What is more likely – that Liriano gave up contacted balls that should have resulted in a .350 to .360 BABIP, and the good glove Twins helped bring that down to .340, or that the guys behind him didn’t make as many plays for him as they did when Carl Pavano or Brian Duensing was pitching? Considering that he posted a basically league average 19.1% line drive rate, I’m more inclined to believe that the latter is closer to the truth. We don’t know exactly what kind of defensive support Liriano got this year, but based on what we know about a pitcher’s control over BABIP, I think we’re better off assuming that there were some issues behind him that hurt him than we are assuming that the Twins defense supported him equally as well as they supported his fellow pitchers.
Lee’s case shows the other side of the coin that FIP ignores – when those hits occur. While he has a normal .302 batting average on balls in play, it is not at evenly distributed within the base-out states. His BABIP is just .257 with the bases empty, but jumps to .350 with men on base, and is .333 with runners in scoring position. Because of that split in when his balls are being turned into outs, he has a LOB% of just 67.9%, well below average and far below what pitchers of his quality have posted this year.

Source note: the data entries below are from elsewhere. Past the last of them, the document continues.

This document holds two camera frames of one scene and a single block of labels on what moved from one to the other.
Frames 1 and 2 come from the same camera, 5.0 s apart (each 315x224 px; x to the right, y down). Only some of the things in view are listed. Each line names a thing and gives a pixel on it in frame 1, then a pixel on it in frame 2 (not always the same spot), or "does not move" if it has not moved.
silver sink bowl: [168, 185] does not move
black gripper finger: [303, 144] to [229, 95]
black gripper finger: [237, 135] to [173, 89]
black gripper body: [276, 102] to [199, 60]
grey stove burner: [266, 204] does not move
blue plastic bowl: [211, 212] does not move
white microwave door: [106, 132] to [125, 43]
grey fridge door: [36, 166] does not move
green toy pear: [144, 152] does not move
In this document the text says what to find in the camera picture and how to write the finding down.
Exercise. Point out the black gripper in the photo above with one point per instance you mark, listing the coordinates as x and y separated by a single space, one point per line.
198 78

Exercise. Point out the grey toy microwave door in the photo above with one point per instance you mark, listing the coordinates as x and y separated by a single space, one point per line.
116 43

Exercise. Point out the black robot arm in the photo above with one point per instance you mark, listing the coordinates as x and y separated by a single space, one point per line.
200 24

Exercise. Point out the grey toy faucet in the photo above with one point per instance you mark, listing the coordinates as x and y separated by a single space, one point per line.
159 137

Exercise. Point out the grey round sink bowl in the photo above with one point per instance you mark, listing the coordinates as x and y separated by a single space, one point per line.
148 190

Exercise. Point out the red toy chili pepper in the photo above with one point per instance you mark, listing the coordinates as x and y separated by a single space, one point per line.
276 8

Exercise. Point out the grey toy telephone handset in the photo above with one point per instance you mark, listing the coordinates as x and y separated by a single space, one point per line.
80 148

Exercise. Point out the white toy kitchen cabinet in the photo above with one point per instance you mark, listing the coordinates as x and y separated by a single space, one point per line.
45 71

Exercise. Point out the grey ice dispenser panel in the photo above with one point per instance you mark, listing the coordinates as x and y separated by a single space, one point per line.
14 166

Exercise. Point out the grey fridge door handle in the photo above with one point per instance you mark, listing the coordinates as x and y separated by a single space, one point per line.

For Lee, it hasn’t been a problem of too many finding holes, but simply those balls finding holes at the wrong times. It’s possible that those hits were a result of poor location, but given that he ran a 10.00 K/BB ratio with men in scoring position, it doesn’t seem like Lee suddenly lost his command when men got on base this year. Maybe he did – I don’t know. But should we assume that a pitcher’s BABIP with RISP is under his control? That’s really the driving force of Lee’s ERA this year, we have to acknowledge that it is certainly possible that his defenders let him down in those critical situations.
It is also possible that he let himself down. We just don’t really know who is at fault – pitcher or defenders. FIP blames BABIP entirely on defense. That’s definitely wrong. Defense-adjusted RA assumes that each pitcher got the same support from their teammates. That is also definitely wrong.
So, we’re left with two imperfect options. Which should you prefer? I can’t answer that for you. They both have strengths and weaknesses, and both are valid attempts to answer the question that we’re really trying to get at. I prefer the FIP-based implementation because it’s easier to make mental adjustments from that number, knowing that BABIP and sequencing are not included, than it is to try and back out of a metric that is already attempting to account for defensive support and find out where it might have missed the mark, but that’s a personal preference more than it’s a right or wrong thing.
WAR is not perfect, and it’s less perfect for pitchers than it is for hitters. Separating out defense from pitching is hard, and we don’t have it all figured out yet. We don’t encourage you to use any version of WAR as the be-all, end-all of analysis. We think its a pretty nifty tool, especially if you understand its limitations, and it does a good in most instances. However, it’s not perfect. Our version isn’t perfect, and Sean’s version isn’t perfect. We’re both trying, and we’re trying from different angles. Rather than focusing on why the differences make both “wrong,” maybe we should admit that its nice to have both perspectives?